TASK ITEM:
In the records, find every line with the word "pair" and copy it out.
══ DATA FOR PROCESSING
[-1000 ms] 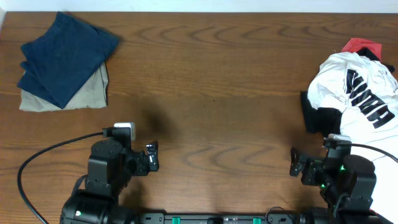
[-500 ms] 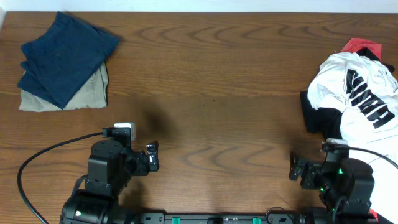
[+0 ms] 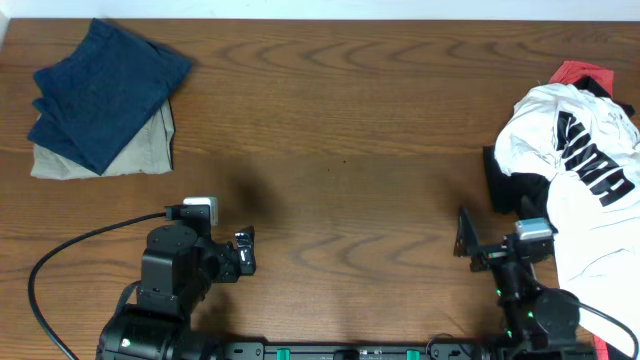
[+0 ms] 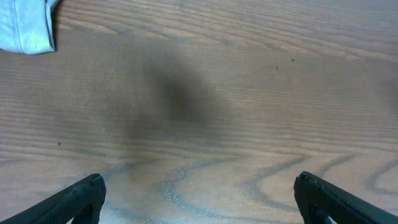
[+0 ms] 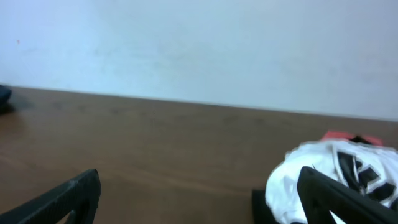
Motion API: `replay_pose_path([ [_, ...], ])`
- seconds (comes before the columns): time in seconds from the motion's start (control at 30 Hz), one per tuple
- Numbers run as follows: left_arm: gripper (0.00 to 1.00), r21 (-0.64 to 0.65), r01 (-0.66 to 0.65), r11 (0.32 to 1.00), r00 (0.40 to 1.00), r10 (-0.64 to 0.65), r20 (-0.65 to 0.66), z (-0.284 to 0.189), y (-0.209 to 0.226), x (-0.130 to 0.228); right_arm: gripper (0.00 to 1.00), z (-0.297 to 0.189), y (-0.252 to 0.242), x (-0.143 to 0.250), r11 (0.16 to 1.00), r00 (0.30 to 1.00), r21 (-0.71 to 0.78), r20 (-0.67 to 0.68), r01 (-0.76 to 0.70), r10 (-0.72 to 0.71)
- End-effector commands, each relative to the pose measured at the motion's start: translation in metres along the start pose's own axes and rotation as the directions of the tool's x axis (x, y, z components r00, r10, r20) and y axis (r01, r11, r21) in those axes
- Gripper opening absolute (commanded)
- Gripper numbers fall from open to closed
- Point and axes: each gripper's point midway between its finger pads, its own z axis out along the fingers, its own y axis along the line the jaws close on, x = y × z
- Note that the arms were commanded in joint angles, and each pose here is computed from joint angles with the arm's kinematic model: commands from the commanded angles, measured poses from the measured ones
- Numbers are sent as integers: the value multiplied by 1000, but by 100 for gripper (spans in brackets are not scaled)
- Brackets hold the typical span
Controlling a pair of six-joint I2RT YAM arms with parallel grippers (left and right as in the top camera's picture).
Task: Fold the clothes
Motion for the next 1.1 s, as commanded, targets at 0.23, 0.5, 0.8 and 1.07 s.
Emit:
replay_pose_path([
  [0.23,98,-18,-6,1000,1000,6,4,0,3,0,99,6,-4,41,994,992,19,-68,110,-109],
  [0.5,98,-18,-6,1000,1000,6,4,0,3,0,99,6,-4,40,994,992,18,-66,110,-109],
  [0.8,98,-18,-6,1000,1000,6,4,0,3,0,99,6,-4,40,994,992,18,-66,110,-109],
  [1.07,98,-18,-6,1000,1000,6,4,0,3,0,99,6,-4,40,994,992,18,-66,110,-109],
])
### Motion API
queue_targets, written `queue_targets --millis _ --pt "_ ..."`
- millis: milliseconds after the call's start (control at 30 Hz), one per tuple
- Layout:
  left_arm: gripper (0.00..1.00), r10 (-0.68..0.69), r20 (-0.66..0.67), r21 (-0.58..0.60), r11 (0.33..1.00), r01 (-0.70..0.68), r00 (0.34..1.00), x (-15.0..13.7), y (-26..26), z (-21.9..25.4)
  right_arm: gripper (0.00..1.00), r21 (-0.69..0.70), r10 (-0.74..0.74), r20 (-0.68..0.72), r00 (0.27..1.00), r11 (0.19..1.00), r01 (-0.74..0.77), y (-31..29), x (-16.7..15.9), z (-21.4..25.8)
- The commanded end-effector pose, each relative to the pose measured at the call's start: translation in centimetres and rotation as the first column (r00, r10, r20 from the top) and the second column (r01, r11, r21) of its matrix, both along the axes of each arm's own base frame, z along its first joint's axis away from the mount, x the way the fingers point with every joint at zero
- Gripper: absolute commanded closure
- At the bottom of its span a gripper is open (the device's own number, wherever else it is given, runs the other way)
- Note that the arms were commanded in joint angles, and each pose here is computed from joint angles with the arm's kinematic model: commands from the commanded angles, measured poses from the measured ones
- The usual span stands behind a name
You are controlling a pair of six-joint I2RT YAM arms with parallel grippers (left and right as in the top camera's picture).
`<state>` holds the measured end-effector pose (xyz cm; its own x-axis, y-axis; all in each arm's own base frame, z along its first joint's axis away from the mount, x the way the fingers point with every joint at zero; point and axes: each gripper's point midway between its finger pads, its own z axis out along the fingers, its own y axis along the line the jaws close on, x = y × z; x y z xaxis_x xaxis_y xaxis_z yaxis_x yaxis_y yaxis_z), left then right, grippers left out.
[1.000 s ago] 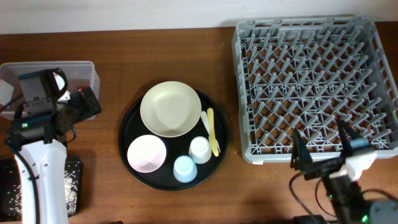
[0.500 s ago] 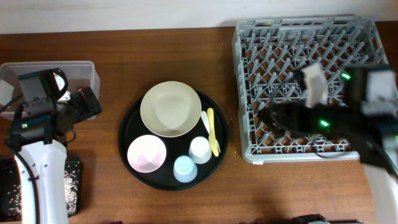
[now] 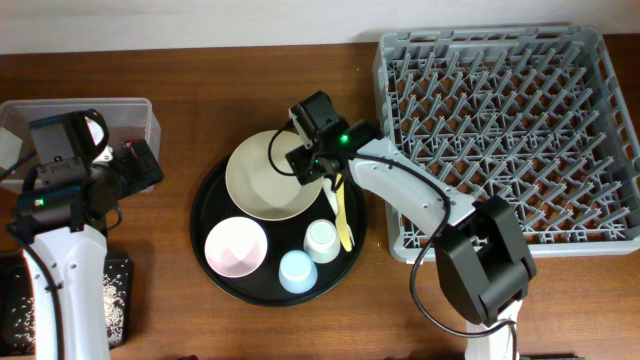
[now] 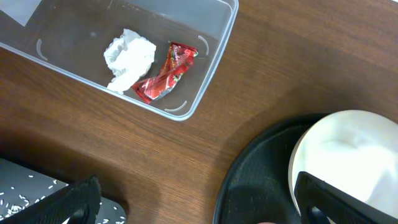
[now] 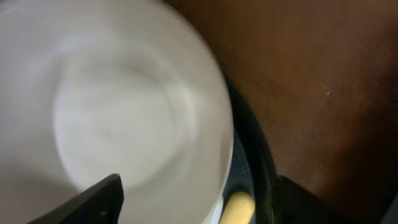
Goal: Sort waste into correct bins and load items into the dishwasher rack
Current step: 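Reach the right gripper to the beige plate rim and grasp it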
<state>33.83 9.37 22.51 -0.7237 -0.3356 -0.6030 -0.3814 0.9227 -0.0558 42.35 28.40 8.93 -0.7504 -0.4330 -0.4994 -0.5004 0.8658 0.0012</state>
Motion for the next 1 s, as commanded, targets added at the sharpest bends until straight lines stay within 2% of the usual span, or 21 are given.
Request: queue_targets --millis 0,133,167,300,433,667,767,900,967 --pt "0.01 0.0 0.019 0.009 1.0 0.0 1.0 0.0 0.1 0.7 0.27 0.013 -0.011 0.064 0.998 1.0 0.01 0.3 1.6 0.4" --pt "0.01 0.0 0.019 0.009 1.0 0.0 1.0 0.0 0.1 0.7 0.4 -0.009 -0.034 0.033 0.999 0.999 0.035 -0.3 3.1 -4.1" --pt "0.01 0.0 0.019 0.009 1.0 0.0 1.0 0.0 0.1 0.7 0.47 -0.018 -0.048 0.022 0.999 0.999 0.049 -0.9 3.6 -5.4" --pt "0.01 0.0 0.019 0.009 1.0 0.0 1.0 0.0 0.1 0.7 0.49 -0.021 -0.079 0.016 0.997 0.997 0.08 -2.3 4.5 -6.0" --pt "0.01 0.0 0.019 0.009 1.0 0.0 1.0 0.0 0.1 0.7 0.6 0.02 -0.041 -0.02 0.999 0.999 0.041 -1.1 3.6 -6.0" --pt "0.01 0.0 0.019 0.009 1.0 0.0 1.0 0.0 0.1 0.7 0.64 0.039 -0.043 0.014 0.999 0.998 0.042 -1.0 3.9 -4.0" --pt "0.01 0.0 0.019 0.009 1.0 0.0 1.0 0.0 0.1 0.7 0.69 0.031 -0.041 0.002 0.999 0.999 0.041 -1.1 3.6 -4.1" --pt "0.01 0.0 0.019 0.009 1.0 0.0 1.0 0.0 0.1 0.7 0.7 0.022 -0.041 -0.013 0.999 0.999 0.041 -1.3 3.3 -4.2" --pt "0.01 0.0 0.019 0.009 1.0 0.0 1.0 0.0 0.1 0.7 0.65 0.028 -0.041 -0.004 0.999 0.999 0.041 -1.3 3.3 -3.7"
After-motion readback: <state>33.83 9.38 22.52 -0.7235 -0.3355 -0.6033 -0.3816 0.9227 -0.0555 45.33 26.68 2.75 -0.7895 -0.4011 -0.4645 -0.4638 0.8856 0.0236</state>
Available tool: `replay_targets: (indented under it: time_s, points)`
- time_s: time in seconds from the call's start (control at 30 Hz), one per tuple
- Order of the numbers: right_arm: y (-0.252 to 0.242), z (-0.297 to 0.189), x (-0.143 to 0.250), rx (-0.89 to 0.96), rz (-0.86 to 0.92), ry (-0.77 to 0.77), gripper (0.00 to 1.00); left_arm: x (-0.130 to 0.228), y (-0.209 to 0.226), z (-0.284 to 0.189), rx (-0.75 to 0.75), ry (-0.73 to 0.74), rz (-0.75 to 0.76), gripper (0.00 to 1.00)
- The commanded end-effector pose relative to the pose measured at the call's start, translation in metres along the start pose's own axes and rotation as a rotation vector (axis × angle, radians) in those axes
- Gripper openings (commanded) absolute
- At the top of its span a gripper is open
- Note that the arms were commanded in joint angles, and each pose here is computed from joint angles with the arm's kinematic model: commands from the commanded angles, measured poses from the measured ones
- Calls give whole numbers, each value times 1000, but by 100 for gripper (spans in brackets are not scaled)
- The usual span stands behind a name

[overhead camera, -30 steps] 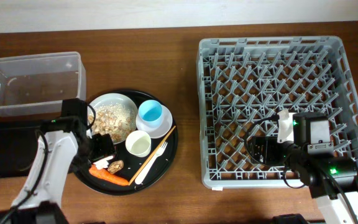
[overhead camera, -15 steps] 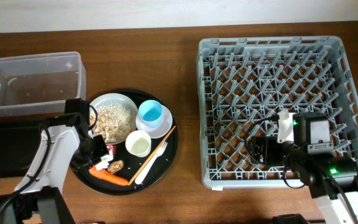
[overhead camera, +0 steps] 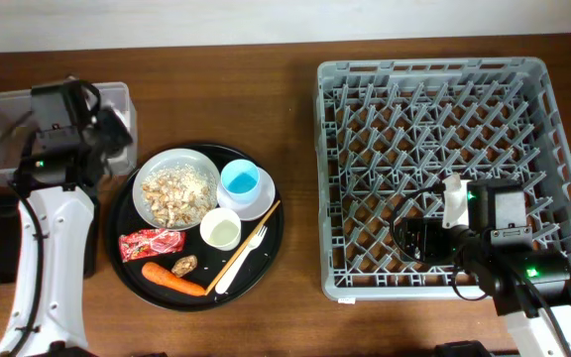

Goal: Sort waste into correct bins and load items into the dishwasher rack
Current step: 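Carry the tissue over the clear plastic bin and release it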

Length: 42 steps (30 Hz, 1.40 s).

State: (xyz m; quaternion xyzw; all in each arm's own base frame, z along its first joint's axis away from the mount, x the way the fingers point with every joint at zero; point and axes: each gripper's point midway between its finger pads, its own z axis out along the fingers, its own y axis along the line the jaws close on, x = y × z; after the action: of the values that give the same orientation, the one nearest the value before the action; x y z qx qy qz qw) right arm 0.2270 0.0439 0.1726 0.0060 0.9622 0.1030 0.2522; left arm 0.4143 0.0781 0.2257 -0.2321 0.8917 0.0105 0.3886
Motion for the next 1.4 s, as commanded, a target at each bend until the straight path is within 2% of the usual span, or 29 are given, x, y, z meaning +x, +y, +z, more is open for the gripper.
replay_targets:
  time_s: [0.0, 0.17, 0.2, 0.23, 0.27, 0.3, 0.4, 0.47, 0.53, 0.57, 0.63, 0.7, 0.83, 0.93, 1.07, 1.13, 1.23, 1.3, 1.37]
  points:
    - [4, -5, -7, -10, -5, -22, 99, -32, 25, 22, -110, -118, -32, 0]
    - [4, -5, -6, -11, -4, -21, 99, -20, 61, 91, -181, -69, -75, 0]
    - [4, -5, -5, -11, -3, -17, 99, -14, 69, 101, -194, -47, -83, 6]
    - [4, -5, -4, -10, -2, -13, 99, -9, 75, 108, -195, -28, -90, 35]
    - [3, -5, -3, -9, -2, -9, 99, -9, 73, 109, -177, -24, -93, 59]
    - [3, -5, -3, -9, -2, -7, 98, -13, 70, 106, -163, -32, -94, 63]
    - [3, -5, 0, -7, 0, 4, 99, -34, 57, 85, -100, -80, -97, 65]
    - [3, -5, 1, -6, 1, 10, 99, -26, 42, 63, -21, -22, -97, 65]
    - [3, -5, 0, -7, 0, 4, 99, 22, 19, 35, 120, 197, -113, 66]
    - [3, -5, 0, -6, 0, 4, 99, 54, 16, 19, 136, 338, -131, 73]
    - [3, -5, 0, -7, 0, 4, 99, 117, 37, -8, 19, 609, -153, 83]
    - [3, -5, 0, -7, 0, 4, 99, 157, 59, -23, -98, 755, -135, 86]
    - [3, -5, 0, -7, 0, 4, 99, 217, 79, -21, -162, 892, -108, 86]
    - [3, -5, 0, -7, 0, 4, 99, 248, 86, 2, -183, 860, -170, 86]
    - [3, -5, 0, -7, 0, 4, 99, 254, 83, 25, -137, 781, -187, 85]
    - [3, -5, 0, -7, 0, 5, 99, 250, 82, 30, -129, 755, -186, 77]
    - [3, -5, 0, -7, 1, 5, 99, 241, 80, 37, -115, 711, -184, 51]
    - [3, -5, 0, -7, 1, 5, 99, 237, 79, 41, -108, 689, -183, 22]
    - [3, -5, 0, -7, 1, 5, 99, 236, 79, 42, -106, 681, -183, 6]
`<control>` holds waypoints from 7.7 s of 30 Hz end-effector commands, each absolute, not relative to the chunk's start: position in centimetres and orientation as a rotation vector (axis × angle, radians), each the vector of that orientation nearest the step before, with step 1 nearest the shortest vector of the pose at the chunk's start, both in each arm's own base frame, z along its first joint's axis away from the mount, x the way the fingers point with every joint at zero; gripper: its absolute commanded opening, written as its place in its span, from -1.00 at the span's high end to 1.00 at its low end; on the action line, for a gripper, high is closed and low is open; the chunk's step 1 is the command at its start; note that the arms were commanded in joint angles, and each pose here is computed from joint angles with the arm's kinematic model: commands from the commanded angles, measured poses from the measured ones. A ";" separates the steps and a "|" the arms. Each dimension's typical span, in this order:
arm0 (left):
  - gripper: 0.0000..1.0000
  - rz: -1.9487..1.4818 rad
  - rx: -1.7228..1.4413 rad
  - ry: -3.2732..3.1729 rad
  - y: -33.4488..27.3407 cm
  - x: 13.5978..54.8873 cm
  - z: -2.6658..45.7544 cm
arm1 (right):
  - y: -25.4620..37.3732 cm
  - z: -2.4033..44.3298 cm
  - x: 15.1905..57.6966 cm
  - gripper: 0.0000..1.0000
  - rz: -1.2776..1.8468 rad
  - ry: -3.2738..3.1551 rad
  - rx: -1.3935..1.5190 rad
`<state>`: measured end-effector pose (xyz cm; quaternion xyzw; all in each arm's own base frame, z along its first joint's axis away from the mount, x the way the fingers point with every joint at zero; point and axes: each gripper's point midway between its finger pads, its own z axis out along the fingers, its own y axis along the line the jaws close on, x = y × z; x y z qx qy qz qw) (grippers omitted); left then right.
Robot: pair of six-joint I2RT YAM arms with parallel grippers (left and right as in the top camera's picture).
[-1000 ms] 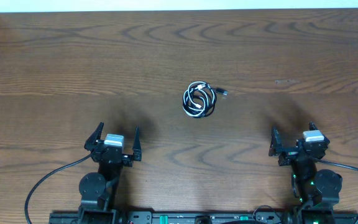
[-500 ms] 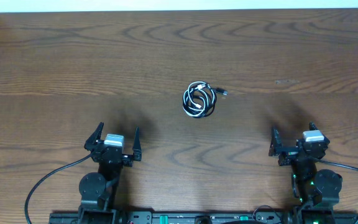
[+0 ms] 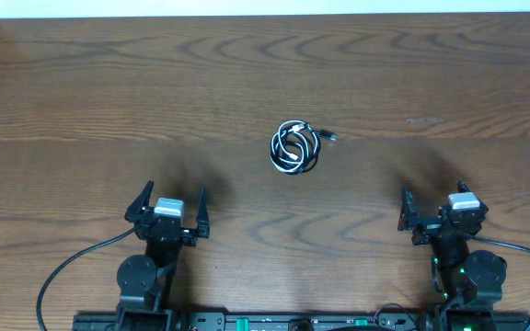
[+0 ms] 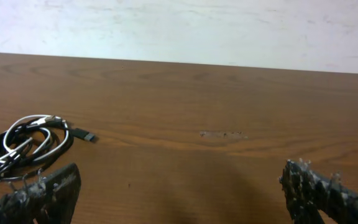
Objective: Untangle cables
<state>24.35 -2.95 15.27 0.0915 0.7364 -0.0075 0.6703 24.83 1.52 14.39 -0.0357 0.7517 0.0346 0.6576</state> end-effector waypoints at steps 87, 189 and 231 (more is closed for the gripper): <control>-0.96 -0.023 0.217 1.707 -3.0 24.2 13.8 | 5.1 18.0 24.0 -0.99 0.335 1.633 -0.155; 0.74 -0.097 -0.313 2.812 -20.8 40.4 1.2 | 5.6 28.2 33.2 0.13 0.430 2.386 -0.159; 0.85 -1.142 0.391 2.167 -30.2 34.5 29.4 | 8.3 24.6 34.5 -0.08 0.670 2.477 -0.230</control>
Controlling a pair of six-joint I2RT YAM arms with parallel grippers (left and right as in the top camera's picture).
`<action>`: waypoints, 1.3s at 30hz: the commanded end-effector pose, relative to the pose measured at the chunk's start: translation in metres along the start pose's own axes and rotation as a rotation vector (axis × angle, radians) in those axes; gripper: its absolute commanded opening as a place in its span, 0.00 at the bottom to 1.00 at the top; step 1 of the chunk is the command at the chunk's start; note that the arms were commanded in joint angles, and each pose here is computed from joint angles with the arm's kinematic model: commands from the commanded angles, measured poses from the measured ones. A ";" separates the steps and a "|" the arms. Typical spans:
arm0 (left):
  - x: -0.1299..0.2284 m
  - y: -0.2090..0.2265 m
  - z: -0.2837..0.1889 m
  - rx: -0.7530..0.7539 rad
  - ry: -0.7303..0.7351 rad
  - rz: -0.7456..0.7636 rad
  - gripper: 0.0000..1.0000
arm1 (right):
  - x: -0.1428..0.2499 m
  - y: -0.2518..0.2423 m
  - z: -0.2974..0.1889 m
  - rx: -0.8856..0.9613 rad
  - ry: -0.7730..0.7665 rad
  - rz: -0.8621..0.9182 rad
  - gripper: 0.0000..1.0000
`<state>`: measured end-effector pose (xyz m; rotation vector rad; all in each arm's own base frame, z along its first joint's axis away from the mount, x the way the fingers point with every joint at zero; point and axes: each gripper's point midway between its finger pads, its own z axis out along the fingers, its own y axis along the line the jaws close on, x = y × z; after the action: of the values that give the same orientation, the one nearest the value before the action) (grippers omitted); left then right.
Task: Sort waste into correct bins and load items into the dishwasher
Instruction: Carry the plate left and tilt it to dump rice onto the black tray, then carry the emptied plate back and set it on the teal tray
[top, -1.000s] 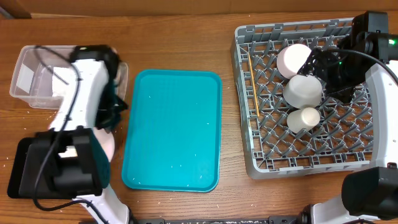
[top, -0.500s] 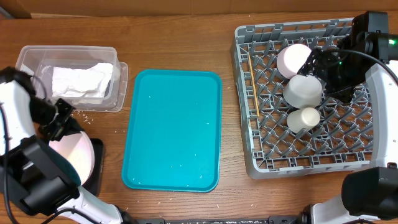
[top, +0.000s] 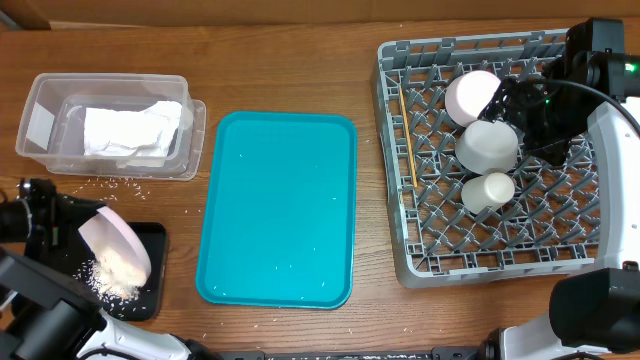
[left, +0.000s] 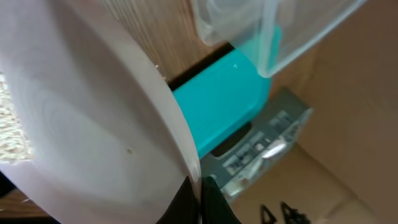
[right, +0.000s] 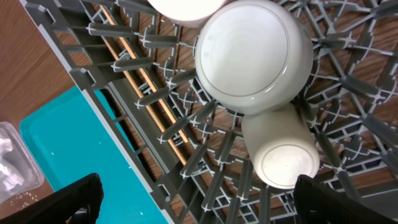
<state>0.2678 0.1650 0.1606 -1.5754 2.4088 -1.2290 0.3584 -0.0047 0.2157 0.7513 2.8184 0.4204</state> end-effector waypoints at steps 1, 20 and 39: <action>0.002 -0.022 -0.029 0.183 -0.063 0.075 0.04 | 0.001 0.003 -0.012 -0.015 -0.035 -0.003 1.00; -0.016 -0.014 -0.088 0.498 -0.195 -0.003 0.04 | 0.001 0.003 -0.012 -0.015 -0.035 -0.003 1.00; -0.023 0.011 -0.099 0.495 -0.232 -0.051 0.04 | 0.001 0.003 -0.012 -0.015 -0.035 -0.003 1.00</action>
<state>0.2316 0.2419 0.2119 -1.5625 1.7571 -1.4287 0.3584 -0.0048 0.2157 0.7529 2.8180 0.4205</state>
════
ANSWER FOR THIS EXERCISE:
Controlling a pair of six-joint I2RT YAM arms with parallel grippers (left and right as in the top camera's picture).
You are controlling a pair of six-joint I2RT YAM arms with parallel grippers (left and right as in the top camera's picture).
Robot: pair of six-joint I2RT YAM arms with parallel grippers (left and right as in the top camera's picture).
Controlling a pair of six-joint I2RT YAM arms with parallel grippers (left and right as in the top camera's picture).

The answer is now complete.